• [Data]

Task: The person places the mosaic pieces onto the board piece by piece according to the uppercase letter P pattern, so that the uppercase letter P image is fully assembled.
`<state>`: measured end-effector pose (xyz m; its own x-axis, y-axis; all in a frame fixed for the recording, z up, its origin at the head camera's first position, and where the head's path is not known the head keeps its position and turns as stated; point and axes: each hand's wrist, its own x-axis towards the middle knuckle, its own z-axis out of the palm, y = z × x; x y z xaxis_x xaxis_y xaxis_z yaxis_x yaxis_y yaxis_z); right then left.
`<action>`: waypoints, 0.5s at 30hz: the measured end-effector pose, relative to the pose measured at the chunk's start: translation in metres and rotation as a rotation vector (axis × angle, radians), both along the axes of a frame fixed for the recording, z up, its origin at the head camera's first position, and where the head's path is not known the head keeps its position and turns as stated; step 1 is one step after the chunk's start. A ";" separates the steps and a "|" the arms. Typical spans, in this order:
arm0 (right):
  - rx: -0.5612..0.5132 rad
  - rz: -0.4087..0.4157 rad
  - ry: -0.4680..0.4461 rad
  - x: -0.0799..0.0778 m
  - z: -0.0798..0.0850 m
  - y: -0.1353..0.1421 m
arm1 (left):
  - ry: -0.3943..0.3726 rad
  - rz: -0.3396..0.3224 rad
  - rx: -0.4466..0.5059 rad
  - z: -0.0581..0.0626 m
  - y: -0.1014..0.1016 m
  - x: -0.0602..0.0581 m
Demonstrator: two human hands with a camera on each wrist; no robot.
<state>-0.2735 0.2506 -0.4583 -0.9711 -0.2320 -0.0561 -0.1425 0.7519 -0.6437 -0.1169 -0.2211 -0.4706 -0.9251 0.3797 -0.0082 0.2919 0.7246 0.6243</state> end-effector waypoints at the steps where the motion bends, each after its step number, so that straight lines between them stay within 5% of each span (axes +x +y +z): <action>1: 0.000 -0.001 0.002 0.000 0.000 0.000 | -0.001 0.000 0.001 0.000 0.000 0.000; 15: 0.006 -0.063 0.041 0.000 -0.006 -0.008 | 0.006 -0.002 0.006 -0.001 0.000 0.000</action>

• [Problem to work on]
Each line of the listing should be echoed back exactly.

• [Reply]
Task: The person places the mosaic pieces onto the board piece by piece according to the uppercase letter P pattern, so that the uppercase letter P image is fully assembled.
`<state>`: measured end-effector pose (xyz m; its own x-axis, y-axis; all in a frame fixed for the recording, z up, its origin at the head camera's first position, and where the head's path is not known the head keeps its position and turns as stated; point and axes: each hand's wrist, its own x-axis towards the middle knuckle, its own z-axis out of the palm, y = z × x; x y z xaxis_x xaxis_y xaxis_z yaxis_x yaxis_y yaxis_z); right then left.
`<action>`: waypoints, 0.5s at 30hz: the measured end-effector pose, relative to the pose measured at the chunk's start: translation in metres and rotation as a rotation vector (axis × angle, radians), both along the axes of a frame fixed for the recording, z up, its origin at the head camera's first position, and where the head's path is not known the head keeps its position and turns as stated; step 1 is one step after the chunk's start. A ";" separates the steps and a "|" the arms. Typical spans, in this order:
arm0 (right):
  - rx: -0.5612..0.5132 rad
  - rz: -0.4087..0.4157 rad
  - ry: -0.4680..0.4461 rad
  - x: -0.0799..0.0778 m
  - z: -0.0798..0.0850 m
  - y: -0.1353..0.1421 m
arm1 (left):
  - ry: -0.3943..0.3726 rad
  - rz: -0.3396..0.3224 rad
  - rx: -0.4466..0.5059 rad
  - z: -0.0581..0.0626 m
  - y: -0.1014..0.1016 m
  - x: -0.0602..0.0581 m
Demonstrator: two human hands with a camera on each wrist; no robot.
<state>-0.2735 0.2506 -0.4583 -0.9711 -0.2320 -0.0561 -0.1425 0.7519 -0.6437 -0.1169 -0.2211 -0.4706 -0.9251 0.3797 -0.0082 0.2919 0.7246 0.6243</state> end-effector waypoints at the steps where the motion bends, each after its step number, so that straight lines between them stay within 5% of each span (axes +x +y +z): <action>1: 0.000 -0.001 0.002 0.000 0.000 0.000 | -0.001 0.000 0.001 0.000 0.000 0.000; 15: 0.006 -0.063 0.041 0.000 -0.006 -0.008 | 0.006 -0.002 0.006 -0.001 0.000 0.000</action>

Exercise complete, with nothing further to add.